As part of ThinkAdvisor’s Special Report, 21 Days of Tax Planning Advice for 2014, throughout the month of March, we are partnering with our Summit Professional Networks sister service, Tax Facts Online, to take a deeper dive into certain tax planning issues in a convenient Q&A format.
What is a buy-sell agreement?
Buy-sell agreements are often used in business succession planning where the business is owned by a relatively small group of owners who would otherwise have a limited market in which to sell their business interests. A buy-sell agreement often provides the remaining shareholders or co-owners with the option of purchasing the business interests of a deceased or withdrawing co-owner before the business interest is sold to a third party. Business entities such as closely held corporations, LLCs, and partnerships frequently rely upon buy-sell agreements when creating future business succession plans. A buy-sell agreement is essentially a contract to buy and sell a departing business owner’s interests in a business at some point in the future, usually upon the occurrence of one or more specified events.
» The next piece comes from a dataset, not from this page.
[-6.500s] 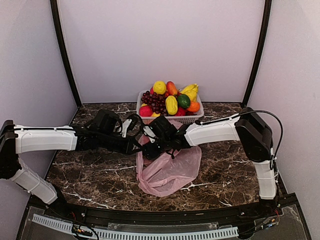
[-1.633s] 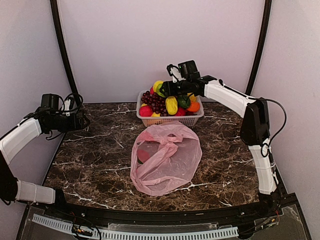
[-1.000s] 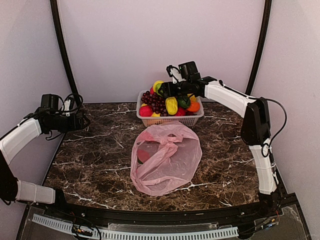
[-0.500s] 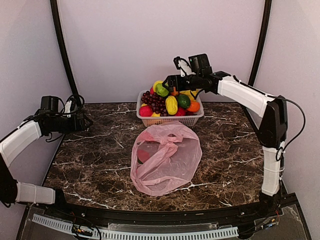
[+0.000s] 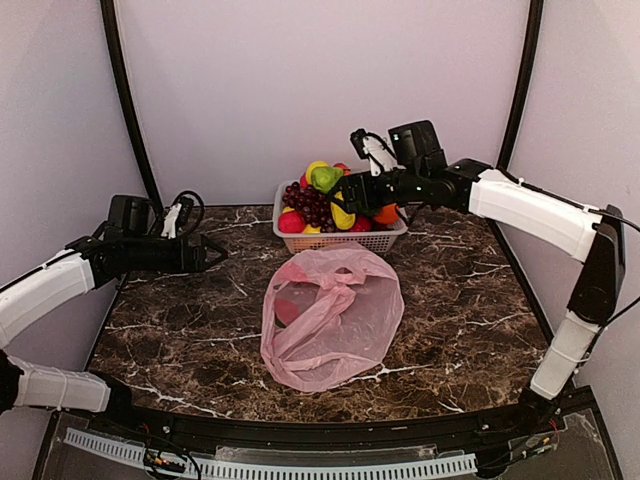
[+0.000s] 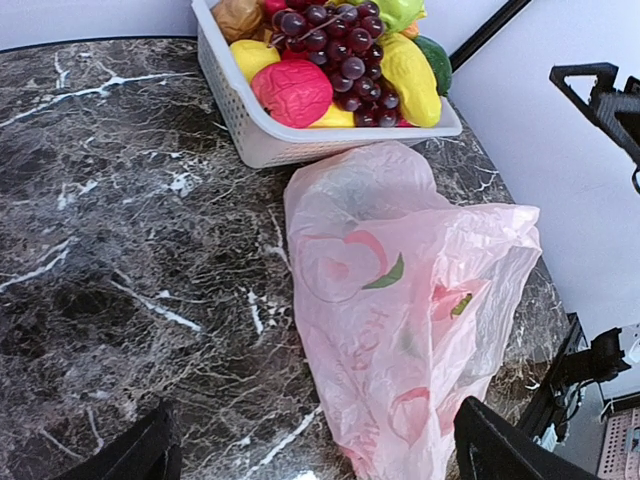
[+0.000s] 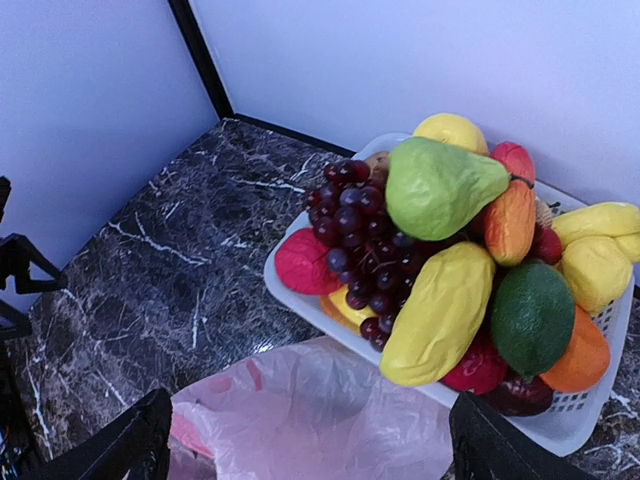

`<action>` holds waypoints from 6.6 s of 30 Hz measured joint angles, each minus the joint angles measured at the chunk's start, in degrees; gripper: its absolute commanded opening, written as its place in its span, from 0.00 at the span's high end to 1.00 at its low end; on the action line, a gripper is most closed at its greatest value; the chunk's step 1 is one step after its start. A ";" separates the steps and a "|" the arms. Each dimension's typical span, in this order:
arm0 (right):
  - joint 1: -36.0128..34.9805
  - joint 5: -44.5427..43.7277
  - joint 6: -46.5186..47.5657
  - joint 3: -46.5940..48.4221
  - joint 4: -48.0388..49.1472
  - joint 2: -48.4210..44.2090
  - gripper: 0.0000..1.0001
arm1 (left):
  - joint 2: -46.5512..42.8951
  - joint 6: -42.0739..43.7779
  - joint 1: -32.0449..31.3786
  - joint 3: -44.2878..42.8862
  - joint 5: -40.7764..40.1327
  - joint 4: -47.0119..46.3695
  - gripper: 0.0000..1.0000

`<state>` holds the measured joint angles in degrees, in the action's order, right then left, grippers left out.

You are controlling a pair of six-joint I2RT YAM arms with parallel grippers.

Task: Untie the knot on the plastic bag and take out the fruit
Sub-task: Place the fake fruit in the bin, then adjust the bag opening for the takeout bag, then adjust the takeout bag at the center of the board, then pick up the fake fruit from the takeout bag.

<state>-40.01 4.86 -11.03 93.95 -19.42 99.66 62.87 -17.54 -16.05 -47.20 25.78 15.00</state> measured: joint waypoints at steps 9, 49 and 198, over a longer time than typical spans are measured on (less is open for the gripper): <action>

A buy-sell agreement is typically structured as either a cross-purchase agreement or a redemption agreement. A cross-purchase agreement is an agreement among co-owners to purchase each other’s business interests upon the death or other withdrawal of one or more owners from the business. These agreements typically specify a predetermined purchase price and, in some cases, are funded by life insurance purchased to insure the lives of the various business owners.
Why are buy-sell agreements often used in business succession planning?
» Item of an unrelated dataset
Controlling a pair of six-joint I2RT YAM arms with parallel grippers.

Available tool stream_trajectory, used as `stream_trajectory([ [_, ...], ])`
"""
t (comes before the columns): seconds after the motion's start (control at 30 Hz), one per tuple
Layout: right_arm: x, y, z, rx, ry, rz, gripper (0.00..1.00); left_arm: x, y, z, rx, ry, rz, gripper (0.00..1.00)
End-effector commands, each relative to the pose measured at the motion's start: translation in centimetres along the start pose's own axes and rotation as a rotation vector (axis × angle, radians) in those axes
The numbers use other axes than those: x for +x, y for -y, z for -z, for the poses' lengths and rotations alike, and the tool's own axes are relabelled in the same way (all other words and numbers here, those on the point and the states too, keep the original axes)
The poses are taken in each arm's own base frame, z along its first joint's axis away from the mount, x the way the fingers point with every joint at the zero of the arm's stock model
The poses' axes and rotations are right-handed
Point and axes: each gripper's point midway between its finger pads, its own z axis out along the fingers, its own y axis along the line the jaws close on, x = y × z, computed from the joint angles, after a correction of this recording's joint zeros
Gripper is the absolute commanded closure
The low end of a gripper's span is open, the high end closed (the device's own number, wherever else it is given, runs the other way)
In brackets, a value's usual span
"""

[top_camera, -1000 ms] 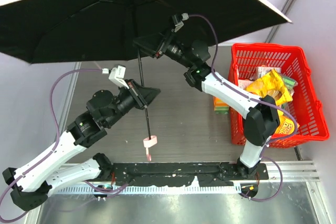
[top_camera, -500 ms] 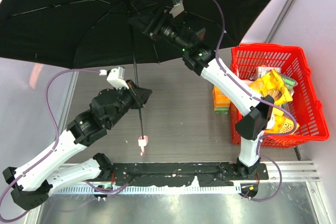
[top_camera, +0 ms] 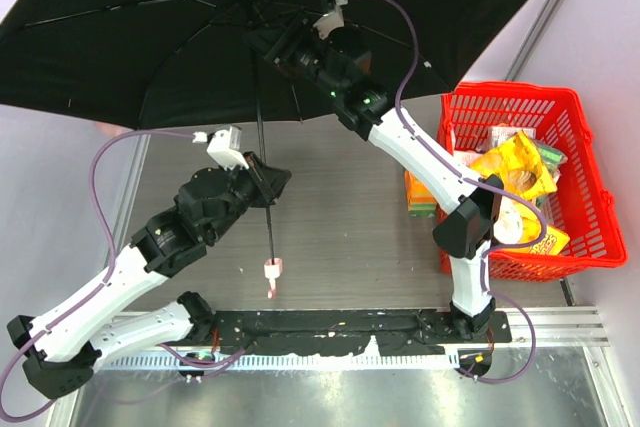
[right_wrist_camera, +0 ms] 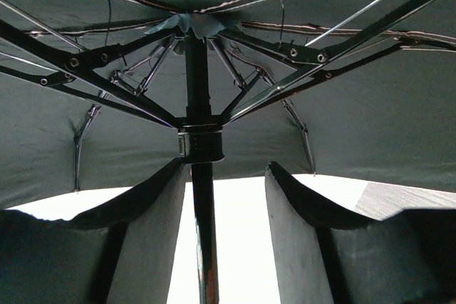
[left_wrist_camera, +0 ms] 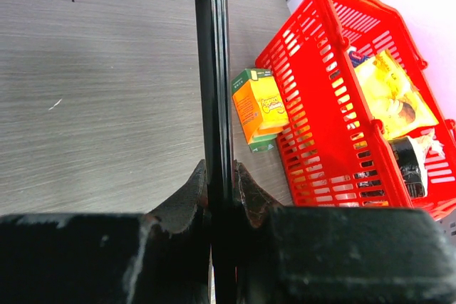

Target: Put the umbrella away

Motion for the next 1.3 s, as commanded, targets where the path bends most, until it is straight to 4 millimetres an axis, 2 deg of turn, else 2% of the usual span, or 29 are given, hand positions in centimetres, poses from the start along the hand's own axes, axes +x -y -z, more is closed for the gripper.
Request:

Use of a buy-sell agreement in the business succession planning context can mean the difference between the orderly withdrawal of a partner, whether by death or otherwise, and possible loss of control over a business by the remaining co-owners. In general, business succession planning is intended to ensure that the following goals are met:
(1) Preserving a deceased co-owner’s wealth and providing liquidity for his or her estate;
(2) Providing the remaining owners with the security of knowing they will maintain control of the business without unwanted third-party intervention;
(3) Ensuring business continuity, if so desired by the remaining business owners;
(4) Fixing the value of the business interest for estate tax purposes to avoid potential IRS intervention.
Interests in closely held corporations, LLCs, partnerships and sole proprietorships can have very limited markets for sale. This is particularly problematic when a deceased co-owner either has no heirs to inherit the deceased owner’s interest or has heirs who are poorly equipped or unwilling to take over the business. If the deceased business owner passes the interests to children who are not interested in continuing the business, they may be forced to sell their inherited interests at a discounted price to a third party. Executing a buy-sell agreement ensures that the business owner controls the disposition of business interests by allowing that owner to choose the buyer in advance. This type of succession planning also protects the value of the business as a whole and ensures that this value will pass to the owner’s estate without the need for protracted post-death negotiation.
Use of a buy-sell agreement can also ensure that the remaining business owners can continue the business without interference from a deceased owner’s heirs or the need for a third party investor following that owner’s death or early withdrawal from the business. The existence of the agreement will prevent a small business owner from selling the owner’s interests to outside investors who may not share the business vision of the remaining co-owners.
How is a buy-sell agreement funded?
A buy-sell agreement can be funded by using the prospective buyer’s own funds, accumulated earnings, debt instruments or insurance (either life or disability).